The original hack was in C which can be found here.

The C# version (BdbListStore<T>) can be found here. You will also need this for BdbCache<T>, this and this for the LRUCache implementation.

As an aside, I added highlighting to my gitweb. Email me if you want the horrible hack it contains. Its based on another hack floating on the web with some fixes to handle non-highlightable files.

GTask

A few weeks ago I started writing an asynchronous toolkit for GObject, inspired by NSOperation, CCR, Threading Building Blocks, and mostly, Python Twisted. Its implemented in C and has bindings for Python and Vala. I'll be adding Mono bindings in a minor release or two like I did with rss-glib.

You can get the tarball here.

I've written some documentation that covers how and why you would use the API. While doing so, I discovered how awesome txt2tags is. I highly recommend it for anyone who hasn't used it. (Thanks Dan for pointing it out).

Of course, there is the gtk-doc based API reference as well.

Lets take a quick look at the python bindings out of code succinctness. Of course, you could always just use Twisted in Python, but I've written bindings nonetheless.

  1. import gtask
  2. import urllib
  3. import gtk
  4. import webkit
  5.  
  6. def worker(url):
  7. return url, urllib.urlopen(url).read()
  8.  
  9. win = gtk.Window()
  10. win.connect('destroy', gtk.main_quit)
  11. web = webkit.WebView()
  12. win.add(web)
  13. win.show_all()
  14.  
  15. task = gtask.Task(worker, 'http://google.com')
  16. task.add_callback(lambda (url, data): web.load_html_string(data, url))
  17. gtask.schedule(task)
  18.  
  19. gtk.main()

The default scheduler (which can be overridden, mind you) performs the work on a regular GThreadPool. I hope to add a work stealing scheduler as soon as I complete the revamp. I'd like to pull thread management out of the scheduler so it can concentrate on whats important.

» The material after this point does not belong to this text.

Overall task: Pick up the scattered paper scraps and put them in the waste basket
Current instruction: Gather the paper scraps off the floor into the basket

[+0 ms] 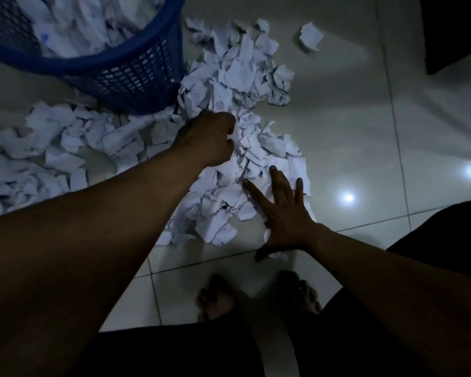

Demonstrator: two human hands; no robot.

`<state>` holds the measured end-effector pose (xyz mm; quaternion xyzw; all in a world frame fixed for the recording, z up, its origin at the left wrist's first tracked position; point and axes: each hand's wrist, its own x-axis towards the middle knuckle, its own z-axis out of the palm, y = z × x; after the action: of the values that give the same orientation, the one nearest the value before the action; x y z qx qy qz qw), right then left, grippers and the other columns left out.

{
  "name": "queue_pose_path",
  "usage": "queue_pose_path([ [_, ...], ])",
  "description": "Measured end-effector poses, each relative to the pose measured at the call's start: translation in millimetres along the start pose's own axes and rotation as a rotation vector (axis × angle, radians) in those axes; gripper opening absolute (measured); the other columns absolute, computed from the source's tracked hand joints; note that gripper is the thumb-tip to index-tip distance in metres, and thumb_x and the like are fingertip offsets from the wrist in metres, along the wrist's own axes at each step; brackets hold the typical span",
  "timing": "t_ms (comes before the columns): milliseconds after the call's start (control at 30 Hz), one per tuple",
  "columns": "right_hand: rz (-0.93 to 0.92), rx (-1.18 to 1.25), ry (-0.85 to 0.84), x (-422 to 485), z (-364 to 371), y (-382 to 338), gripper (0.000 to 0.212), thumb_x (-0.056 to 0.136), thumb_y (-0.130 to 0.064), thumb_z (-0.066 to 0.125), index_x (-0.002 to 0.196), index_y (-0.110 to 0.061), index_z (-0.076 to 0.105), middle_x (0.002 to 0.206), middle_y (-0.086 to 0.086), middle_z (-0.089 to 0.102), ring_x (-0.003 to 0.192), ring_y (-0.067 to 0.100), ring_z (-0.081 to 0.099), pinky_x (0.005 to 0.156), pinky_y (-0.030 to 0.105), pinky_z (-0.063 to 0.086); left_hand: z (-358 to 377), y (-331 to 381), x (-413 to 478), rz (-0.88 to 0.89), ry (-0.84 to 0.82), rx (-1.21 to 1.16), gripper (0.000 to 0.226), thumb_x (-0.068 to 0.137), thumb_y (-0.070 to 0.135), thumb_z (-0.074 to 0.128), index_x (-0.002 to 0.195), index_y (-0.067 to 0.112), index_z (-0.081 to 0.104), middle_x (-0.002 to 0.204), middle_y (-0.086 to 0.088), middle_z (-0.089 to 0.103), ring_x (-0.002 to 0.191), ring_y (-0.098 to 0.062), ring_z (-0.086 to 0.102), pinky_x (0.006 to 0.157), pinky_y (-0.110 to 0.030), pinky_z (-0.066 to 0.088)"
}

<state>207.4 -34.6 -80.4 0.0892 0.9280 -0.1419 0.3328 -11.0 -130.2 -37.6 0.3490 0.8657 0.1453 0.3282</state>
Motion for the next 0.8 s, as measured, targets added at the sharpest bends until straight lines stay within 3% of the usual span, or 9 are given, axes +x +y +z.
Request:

Why does the scheduler need to be tunable? Think about operations that use a certain resource. It might be beneficial to tag the task with an ID so that your scheduler can pin it to a given CPU, thus maximizing potential for a cache hit.

You might think that updating the GUI from the callback isn't safe, as you do not own the GDK thread lock. However, I assure you it is. By default, callbacks and errbacks are performed from the main loop so that you do not need to worry about it. You can disable this with the "main-dispatch" property on the scheduler instance.

You may also return a new task from a callback or errback. This will pause the post-processing chain until that task has finished. At which point the result of the new task will become the new result for the task which yielded it.

I've also added task dependencies so that you may have a task which will not execute prematurely until dependent tasks have been completed. I'll be building some neat helpers around this later to do things such as; Go do these three tasks, let me know when they are done. This is a good idea for web applications as if you need to do multiple database calls, they should be done in parallel.

Most of what I've written here is available in the docs, go check them out.

monodevelop-python revisited

Development on my python addin for monodevelop has gone so quickly that I've gotten pretty excited about working on it. It has come from realization to working code in just a few short days. So I thought I'd put together a little overview of what I have added this week and where I'd like to go.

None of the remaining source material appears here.